For the study, a team of researchers gave volunteers three salads over the course of several days, each dressed with a different type of fat. One salad was topped with butter (saturated fat), one was topped with canola oil (monounsaturated fat), and the other was topped with corn oil (polyunsaturated fat). They also varied the fat content of each salad, at either three, eight, or twenty grams. After the volunteers consumed the salads, researchers took blood samples to determine carotenoid absorption.
Carotenoids are an important class of nutrients that have been associated with a reduction in cancer risk, eyesight protection, a lower risk of cardiovascular-related death, and even a healthy glow.
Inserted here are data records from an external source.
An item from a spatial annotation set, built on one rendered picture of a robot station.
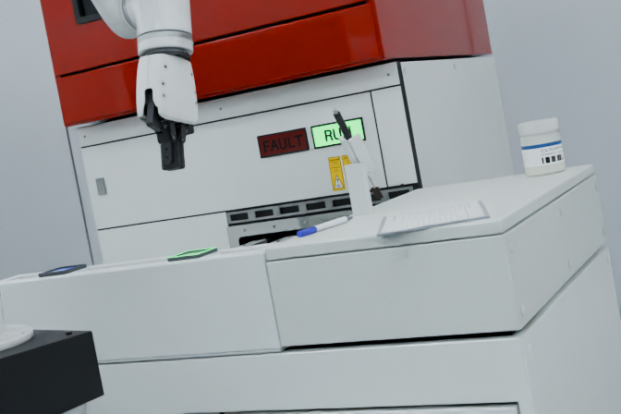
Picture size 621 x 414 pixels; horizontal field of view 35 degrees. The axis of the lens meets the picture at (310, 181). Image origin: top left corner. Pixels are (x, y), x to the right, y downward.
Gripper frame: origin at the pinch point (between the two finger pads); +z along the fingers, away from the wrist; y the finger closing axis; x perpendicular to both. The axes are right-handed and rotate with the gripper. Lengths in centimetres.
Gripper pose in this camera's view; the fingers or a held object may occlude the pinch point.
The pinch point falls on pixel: (173, 156)
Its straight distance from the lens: 149.5
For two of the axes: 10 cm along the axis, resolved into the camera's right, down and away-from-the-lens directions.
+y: -4.7, -0.8, -8.8
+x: 8.8, -1.4, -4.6
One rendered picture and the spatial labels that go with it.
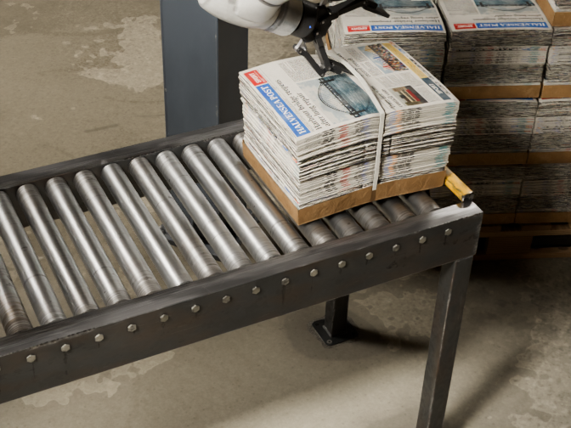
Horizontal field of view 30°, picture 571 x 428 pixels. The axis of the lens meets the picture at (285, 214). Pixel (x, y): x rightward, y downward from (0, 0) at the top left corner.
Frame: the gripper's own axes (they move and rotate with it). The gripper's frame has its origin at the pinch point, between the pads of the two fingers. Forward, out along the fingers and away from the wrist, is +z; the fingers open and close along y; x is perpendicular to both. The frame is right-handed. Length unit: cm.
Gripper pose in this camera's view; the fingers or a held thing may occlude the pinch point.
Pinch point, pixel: (366, 41)
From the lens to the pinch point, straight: 226.8
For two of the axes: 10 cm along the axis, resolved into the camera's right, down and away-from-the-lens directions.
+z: 7.8, 1.5, 6.1
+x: 4.4, 5.7, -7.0
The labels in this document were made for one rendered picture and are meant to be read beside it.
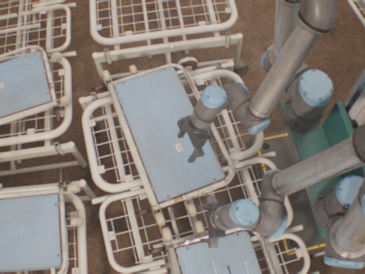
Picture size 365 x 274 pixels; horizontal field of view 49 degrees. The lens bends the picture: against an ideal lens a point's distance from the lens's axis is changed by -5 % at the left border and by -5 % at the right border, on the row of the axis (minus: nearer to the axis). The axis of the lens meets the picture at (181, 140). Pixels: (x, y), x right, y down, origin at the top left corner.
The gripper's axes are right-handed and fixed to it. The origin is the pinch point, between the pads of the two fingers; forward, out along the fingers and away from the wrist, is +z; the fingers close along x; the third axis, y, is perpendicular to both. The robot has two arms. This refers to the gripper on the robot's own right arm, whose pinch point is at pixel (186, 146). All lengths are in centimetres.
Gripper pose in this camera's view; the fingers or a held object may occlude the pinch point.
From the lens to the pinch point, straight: 180.9
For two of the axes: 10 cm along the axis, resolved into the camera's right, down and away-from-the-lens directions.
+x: -3.5, -7.9, 5.0
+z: -3.1, 6.0, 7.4
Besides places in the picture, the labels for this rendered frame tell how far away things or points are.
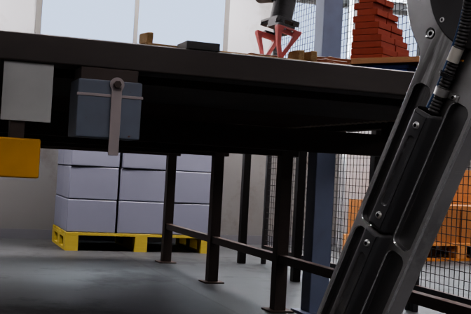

For saturated and polyunsaturated fats, the more a person consumed, the more carotenoids they absorbed. However, people who ate salads dressed with monounsaturated fats absorbed the same amount of carotenoids from the three, eight, and twenty gram of fat salads. Thus, the researchers concluded that monounsaturated fat-based dressings are a good option for people looking to reduce their overall fat intake. Canola oil, olive oil, and avocados are good sources of monounsaturated fat.
An added benefit – monounsaturated fats have also been shown to slow brain aging!
Mario Ferruzzi, the study’s lead author summarized: ”If you want to utilize more from your fruits and vegetables, you have to pair them correctly with fat-based dressings. If you have a salad with a fat-free dressing, there is a reduction in calories, but you lose some of the benefits of the vegetables.”